Search ForexCrunch
  • European currencies struggle to find interest as Italian political drama continues.
  • USD bulls take advantage of the thin market volume to lift the DXY to a fresh 2018 high.
  • The pair is likely to, once again, target the critical parity level.

The USD/CHF pair, which closed the previous week near the 0.99 mark, moved in a tight 20-pip range before gaining traction in the last hour to renew its highest level since May 23 at 0.9955. At the moment, the pair is trading a couple of pips below that recent peak and adding 0.5% on a daily basis.

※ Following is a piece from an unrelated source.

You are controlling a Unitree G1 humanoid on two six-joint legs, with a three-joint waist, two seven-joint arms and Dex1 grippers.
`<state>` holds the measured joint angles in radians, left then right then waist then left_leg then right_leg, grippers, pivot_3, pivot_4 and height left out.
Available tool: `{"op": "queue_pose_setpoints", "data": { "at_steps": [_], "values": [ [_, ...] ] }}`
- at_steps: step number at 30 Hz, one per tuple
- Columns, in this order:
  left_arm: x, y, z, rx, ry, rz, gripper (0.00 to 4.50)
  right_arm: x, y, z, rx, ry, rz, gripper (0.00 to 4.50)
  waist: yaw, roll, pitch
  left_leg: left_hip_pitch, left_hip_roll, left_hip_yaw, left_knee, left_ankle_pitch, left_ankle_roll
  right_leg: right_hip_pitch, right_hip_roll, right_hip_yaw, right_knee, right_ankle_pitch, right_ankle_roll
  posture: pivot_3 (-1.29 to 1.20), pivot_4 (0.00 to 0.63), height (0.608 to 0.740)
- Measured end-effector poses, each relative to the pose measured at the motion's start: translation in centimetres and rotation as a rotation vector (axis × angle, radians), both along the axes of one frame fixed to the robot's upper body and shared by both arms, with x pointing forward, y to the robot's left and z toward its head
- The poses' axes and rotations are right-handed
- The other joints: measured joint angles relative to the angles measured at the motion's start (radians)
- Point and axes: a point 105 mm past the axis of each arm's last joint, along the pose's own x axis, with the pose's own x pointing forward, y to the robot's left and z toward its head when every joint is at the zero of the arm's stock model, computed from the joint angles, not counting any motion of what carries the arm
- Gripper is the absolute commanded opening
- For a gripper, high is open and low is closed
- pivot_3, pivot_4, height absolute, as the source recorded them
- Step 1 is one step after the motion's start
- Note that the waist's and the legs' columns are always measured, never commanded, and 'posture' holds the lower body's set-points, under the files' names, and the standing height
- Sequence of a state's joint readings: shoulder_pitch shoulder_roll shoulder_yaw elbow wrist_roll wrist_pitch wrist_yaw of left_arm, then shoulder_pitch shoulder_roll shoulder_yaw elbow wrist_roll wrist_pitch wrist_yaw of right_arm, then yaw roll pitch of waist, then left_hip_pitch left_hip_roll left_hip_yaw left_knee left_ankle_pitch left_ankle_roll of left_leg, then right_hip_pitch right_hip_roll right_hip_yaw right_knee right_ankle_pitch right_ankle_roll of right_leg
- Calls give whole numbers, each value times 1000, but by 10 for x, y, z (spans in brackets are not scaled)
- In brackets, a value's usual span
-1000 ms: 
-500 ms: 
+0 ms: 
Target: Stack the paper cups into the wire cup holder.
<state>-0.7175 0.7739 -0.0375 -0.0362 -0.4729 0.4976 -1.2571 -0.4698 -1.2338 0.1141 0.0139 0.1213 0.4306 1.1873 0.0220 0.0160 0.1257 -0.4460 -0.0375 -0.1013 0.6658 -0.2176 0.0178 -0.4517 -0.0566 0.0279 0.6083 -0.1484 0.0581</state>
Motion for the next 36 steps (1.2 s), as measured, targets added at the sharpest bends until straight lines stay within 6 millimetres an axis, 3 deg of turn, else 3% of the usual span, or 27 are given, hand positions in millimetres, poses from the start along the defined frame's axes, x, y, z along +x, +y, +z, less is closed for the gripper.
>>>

This recent upsurge seems to be a product of a strengthening greenback. After starting the week with a bearish gap below the 94 handle, it didn’t take long for the US Dollar Index to find  enough demand to build on last week’s gains. Following the break above 94, the DXY advanced to a fresh 2018 high near mid-94s as investors continue to stay away from European currencies. Furthermore, the thin trading volume due to the memorial day holiday in the United States may be causing sharp market reactions.  

On Tuesday, April trade balance figures  and the Q1 employment change numbers will be released from Switzerland. However, these data are unlikely to impact the CHF’s price action as participants will be focused on the political developments and the USD’s performance.

Technical levels to consider

0.9975 (May 23 high) aligns as an interim resistance ahead of the critical 1.0000 (psychological level/parity). Only with a decisive break above that level, the pair could extend its upside to 1.0055 (May 10 high). On the flip side, 0.9935 (May 25 low) could be seen as the first technical support followed by 0.9870 (Apr. 27 low) and 0.9820 (50-DMA).